Sonja’s book explains that we all have a basic level of happiness that we’re born with: that’s 50%, which we can’t do anything to change; then, there’s a 10% component, which relates to our circumstances - it’s not easy to change that 10%. But that leaves 40% we can change, and she details 12 happiness increasing activities that have been proven to work.
My favourite method is ‘Savouring the moment’. So, I’m in the Cube, it’s already cold and there's a lazy wind blowing (one that goes straight through you instead of around you), my hands are freezing, and I need to blow my nose. But: I’m standing shoulder to shoulder with some wonderful people - I can see one of our group talking to someone, perhaps getting out a card - whatever. And I savour that moment, because I’m part of something so important, so worthwhile, that I wouldn’t want to swap places with anyone. And I feel sorry for those members who didn’t, or couldn’t, for whatever reason, make it to the Cube.
And I use it when things aren't going my way - I’m in a traffic jam, say, and I really don’t want to be late - but, I’m comfortable, I’ve got some decent music on - and I’ll get there, in the fullness of time. So, once again, I can savour that moment - and in this case, it prevents me from feelings of annoyance, etc, and I can physically feel happier. In situations like that, I often force myself to smile, even though I don’t feel like it - and that always improves things.
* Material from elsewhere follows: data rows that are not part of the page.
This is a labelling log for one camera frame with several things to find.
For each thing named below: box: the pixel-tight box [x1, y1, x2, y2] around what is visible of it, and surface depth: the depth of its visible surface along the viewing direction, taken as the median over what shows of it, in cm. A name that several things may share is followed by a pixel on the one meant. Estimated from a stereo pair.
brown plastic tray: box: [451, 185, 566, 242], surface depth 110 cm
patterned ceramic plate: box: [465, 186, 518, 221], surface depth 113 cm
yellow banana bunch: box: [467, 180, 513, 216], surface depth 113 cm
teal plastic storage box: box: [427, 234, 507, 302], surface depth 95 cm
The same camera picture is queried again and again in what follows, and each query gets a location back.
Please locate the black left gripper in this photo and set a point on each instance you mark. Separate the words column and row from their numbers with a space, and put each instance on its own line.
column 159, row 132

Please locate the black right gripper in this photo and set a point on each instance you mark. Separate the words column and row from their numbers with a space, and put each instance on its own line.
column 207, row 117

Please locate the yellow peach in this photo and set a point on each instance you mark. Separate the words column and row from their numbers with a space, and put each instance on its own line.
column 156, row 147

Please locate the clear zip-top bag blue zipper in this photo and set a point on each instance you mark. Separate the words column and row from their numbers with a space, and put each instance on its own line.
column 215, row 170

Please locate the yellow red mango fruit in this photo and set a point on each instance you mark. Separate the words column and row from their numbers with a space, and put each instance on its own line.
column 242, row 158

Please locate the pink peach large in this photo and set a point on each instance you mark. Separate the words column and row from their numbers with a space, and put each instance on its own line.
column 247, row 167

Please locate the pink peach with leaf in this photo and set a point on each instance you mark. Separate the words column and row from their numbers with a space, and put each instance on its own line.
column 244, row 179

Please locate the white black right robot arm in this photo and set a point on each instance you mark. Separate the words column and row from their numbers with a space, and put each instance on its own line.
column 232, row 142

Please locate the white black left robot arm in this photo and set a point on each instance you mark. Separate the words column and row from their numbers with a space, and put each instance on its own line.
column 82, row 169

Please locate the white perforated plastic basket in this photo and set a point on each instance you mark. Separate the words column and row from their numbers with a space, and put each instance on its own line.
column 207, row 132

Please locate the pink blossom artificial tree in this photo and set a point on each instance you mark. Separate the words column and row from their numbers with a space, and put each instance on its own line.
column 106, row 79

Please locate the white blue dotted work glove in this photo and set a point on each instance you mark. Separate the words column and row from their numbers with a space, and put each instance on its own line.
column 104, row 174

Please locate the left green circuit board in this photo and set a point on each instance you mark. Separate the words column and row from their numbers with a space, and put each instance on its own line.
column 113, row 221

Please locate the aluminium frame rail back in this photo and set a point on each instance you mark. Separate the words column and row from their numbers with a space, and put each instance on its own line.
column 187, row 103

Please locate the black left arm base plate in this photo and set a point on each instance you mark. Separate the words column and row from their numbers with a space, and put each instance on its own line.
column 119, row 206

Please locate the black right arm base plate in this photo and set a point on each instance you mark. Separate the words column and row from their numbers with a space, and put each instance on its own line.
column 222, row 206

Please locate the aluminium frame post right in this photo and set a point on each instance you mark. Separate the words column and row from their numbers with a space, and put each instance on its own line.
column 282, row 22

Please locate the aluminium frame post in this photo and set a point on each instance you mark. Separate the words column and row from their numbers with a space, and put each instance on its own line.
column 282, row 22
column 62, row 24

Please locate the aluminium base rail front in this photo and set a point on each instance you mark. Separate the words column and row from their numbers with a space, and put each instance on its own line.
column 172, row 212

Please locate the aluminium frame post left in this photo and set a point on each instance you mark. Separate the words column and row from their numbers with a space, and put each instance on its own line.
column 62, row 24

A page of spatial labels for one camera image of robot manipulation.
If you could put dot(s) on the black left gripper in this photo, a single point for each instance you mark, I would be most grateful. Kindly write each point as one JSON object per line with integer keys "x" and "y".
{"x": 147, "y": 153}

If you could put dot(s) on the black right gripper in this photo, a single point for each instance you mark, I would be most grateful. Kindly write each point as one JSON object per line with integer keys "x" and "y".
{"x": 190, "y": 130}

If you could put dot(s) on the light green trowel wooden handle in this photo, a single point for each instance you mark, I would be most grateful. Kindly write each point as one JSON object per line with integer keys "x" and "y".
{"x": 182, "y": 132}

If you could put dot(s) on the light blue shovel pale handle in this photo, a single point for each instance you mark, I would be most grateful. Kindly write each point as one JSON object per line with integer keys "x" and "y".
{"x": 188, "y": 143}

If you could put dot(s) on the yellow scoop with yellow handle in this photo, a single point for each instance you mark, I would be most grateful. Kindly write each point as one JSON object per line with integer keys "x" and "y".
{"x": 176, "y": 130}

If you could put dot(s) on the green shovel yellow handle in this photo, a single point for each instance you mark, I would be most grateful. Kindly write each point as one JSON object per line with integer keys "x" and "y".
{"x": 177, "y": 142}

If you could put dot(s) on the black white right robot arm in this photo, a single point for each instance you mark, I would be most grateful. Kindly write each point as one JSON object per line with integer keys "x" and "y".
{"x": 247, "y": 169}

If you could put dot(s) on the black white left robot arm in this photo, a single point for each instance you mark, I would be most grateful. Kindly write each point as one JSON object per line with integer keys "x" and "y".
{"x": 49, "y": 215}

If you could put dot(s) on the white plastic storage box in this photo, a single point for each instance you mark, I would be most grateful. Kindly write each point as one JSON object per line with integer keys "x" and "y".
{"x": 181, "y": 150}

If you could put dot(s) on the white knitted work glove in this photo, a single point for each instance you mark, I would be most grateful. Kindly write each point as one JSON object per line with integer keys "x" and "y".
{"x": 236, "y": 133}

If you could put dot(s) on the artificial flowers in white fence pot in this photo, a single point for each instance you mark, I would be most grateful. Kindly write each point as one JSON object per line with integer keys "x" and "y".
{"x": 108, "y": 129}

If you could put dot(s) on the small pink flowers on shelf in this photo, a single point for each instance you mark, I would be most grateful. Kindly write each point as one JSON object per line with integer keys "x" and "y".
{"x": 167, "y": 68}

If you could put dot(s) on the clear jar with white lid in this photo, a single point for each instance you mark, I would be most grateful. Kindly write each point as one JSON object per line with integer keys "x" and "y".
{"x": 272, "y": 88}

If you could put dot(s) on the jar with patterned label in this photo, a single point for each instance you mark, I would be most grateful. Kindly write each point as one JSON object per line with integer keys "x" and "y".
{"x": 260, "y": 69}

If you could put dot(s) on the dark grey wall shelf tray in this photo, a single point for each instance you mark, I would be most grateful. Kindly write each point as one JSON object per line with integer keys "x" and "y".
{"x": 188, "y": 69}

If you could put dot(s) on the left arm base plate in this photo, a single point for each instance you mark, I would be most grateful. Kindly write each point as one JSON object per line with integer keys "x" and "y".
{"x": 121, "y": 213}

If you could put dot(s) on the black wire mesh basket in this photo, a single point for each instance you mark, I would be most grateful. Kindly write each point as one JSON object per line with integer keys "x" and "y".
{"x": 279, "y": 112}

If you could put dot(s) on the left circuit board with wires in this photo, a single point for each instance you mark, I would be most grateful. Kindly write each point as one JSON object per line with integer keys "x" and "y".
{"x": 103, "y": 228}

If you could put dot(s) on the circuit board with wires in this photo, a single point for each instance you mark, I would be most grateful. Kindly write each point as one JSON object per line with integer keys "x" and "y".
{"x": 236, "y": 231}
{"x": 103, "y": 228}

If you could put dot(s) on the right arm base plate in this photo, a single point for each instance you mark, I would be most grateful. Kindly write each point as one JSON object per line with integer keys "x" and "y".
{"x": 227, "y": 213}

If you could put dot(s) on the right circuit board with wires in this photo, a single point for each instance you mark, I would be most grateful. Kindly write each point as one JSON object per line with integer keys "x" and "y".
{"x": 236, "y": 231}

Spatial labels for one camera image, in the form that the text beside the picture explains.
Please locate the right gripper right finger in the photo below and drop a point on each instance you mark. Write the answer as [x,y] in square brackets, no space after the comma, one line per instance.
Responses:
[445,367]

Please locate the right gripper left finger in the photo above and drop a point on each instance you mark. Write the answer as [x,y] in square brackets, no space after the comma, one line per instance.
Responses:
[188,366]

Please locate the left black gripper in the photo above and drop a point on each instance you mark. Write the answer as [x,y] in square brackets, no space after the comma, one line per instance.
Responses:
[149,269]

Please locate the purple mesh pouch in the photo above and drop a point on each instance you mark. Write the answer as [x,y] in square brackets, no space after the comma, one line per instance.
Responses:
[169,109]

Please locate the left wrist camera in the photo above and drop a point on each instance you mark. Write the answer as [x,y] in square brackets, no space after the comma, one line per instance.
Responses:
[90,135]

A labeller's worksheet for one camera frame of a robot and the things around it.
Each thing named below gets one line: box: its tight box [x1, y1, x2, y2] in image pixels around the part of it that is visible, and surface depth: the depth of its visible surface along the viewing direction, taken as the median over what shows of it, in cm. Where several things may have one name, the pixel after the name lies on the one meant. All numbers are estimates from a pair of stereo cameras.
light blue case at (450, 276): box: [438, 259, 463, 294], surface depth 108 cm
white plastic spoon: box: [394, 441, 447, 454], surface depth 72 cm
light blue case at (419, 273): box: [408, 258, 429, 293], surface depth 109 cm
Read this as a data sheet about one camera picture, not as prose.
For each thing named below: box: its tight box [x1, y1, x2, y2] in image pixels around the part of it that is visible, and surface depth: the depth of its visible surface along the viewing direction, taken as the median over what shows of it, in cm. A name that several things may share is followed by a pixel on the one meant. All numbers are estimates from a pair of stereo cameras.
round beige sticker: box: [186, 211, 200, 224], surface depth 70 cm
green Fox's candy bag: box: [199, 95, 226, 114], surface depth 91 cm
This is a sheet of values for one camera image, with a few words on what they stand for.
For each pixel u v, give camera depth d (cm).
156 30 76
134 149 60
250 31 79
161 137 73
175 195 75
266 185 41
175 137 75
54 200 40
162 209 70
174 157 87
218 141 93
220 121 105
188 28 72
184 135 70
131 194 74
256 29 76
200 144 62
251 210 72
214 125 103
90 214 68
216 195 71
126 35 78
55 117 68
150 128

Savouring is just one technique: There are 11 more happiness increasing exercises in Sonja’s book; she recommends you choose the 3 or 4 that most appeal to you, and practice those.
I’ve been described, by Alan Hutchison, Senior Lecturer in Happiness at Winchester University (yes, there is such a subject) as the happiest bloke he knows. I think there are several reasons for this: First and foremost, as an animal rights activist (ARA), I feel I'm doing something positive, in that I'm helping to increase the amount of wellbeing in the world. I've also become good friends with a huge number of ARAs - whom I call my 2nd family. To make such wonderful friends - from all over England - at my time of life, is just a complete joy. Another factor is that I actively work at increasing my happiness and well-being. I also have several forms of exercise I employ on a regular basis. I'm in good health, and, all in all, I have a lot to be grateful for.